The Council said Birmingham's population was expected to grow by 150,000 by 2031, requiring "at least another 80,000 new homes". The 'Birmingham Housing Prospectus' (72-page / 22 MB PDF), produced this week "to provide developers and investors with a list of the major housing development opportunities in Birmingham" included details of sites considered to have potential to accommodate nearly 20,000 of the required new homes.

The prospectus includes a site at Masshouse, near the proposed Curzon Street HS2 station in Birmingham city centre, with outline planning permission for around 1,000 apartments. It said the Banbury Wharf site on nearby Montague Street had the potential to provide a further 700 homes "including a mix of apartments, terraces and courtyard houses". The document also lists three sites near the city centre's Digbeth coach station with the combined capacity for up to 1,350 new homes.

To the west of the city centre, the prospectus includes the 22.6 hectare Icknield Port Loop site, for which outline planning permission had been granted for up to 1,150 family homes and apartments. The Council said a "substantial part" of the 20 hectare City Hospital site would become available for the development of up to 750 homes following the expected transfer of the hospital's acute service to the new Midland Metropolitan Hospital in 2019.

The largest site listed in the document was the Langley sustainable urban extension proposed to the north east of Birmingham. The prospectus said a consortium of developers was actively promoting the 273 hectare site, at which up to 5,000 homes were expected to be delivered by 2031.

The Council said future opportunities exist for the development of over 2,000 homes in the east of Birmingham, including 430 homes on land surrounding the locally listed Cincinnati building in Castle Vale and 350 homes on land proposed to be removed from the green belt in Shard End. Most of the 1,700 homes proposed for the city's southern districts are proposed to be developed at the 190 hectare site of the former MG Rover car plant at Longbridge, at which 1,450 family homes, apartments and extra care units are expected to be delivered by 2025.

The Council's director of planning and regeneration, Waheed Nazir, said in a statement: "Traditionally, developers and investors have had to do all their own research, or employ land agents to find the best sites. We have made it easy for them by listing them all in this document all of the key sites for new housing.
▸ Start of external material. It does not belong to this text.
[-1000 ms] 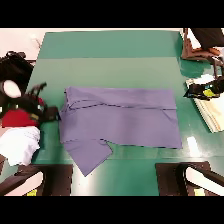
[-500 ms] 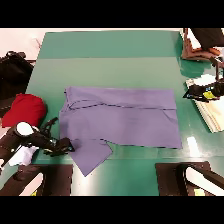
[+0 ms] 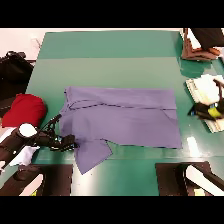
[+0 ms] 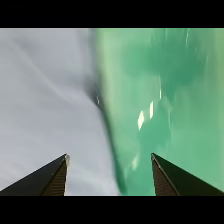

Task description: Fold the shirts.

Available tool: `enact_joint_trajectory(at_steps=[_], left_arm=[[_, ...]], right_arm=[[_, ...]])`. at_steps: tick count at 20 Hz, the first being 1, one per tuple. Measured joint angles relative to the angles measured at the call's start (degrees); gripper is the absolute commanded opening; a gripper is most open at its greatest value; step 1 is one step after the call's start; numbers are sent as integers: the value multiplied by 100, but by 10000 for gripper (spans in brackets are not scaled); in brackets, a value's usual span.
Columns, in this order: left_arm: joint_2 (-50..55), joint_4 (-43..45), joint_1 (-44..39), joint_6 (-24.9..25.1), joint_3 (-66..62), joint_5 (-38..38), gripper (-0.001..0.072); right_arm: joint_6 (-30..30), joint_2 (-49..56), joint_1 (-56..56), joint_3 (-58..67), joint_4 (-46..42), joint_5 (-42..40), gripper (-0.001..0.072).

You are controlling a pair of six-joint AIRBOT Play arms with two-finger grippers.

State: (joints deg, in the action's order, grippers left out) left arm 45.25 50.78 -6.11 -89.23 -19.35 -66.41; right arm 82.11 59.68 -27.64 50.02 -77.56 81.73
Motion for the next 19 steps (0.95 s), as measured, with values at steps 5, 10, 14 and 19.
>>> enact_joint_trajectory(at_steps=[5,10,14,19], left_arm=[[0,-20,-24,87,-170,-24,28],[-2,-4,-24,114,-229,-111,26],[-295,385,-24,26,-481,-522,25],[-1469,866,-24,-562,-662,-1685,27]], right_arm=[[-13,247,-697,-1333,46,162,501],[-13,507,-258,-1880,439,118,61],[-22,535,284,-1613,378,-70,6],[-17,-282,715,-1038,-275,643,6]])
There is something in there for everyone – sites for student housing, sites for apartment development, for private rented developments, or for traditional suburban development of houses for rent and sale."

"We want to use the prospectus to encourage inward investment into Birmingham, so even if a developer or investor is coming from outside the city – whether that be from London, Glasgow or Abu Dhabi – they can find all of the key residential opportunities in one document, together with the essential contacts for each site," Nazir said.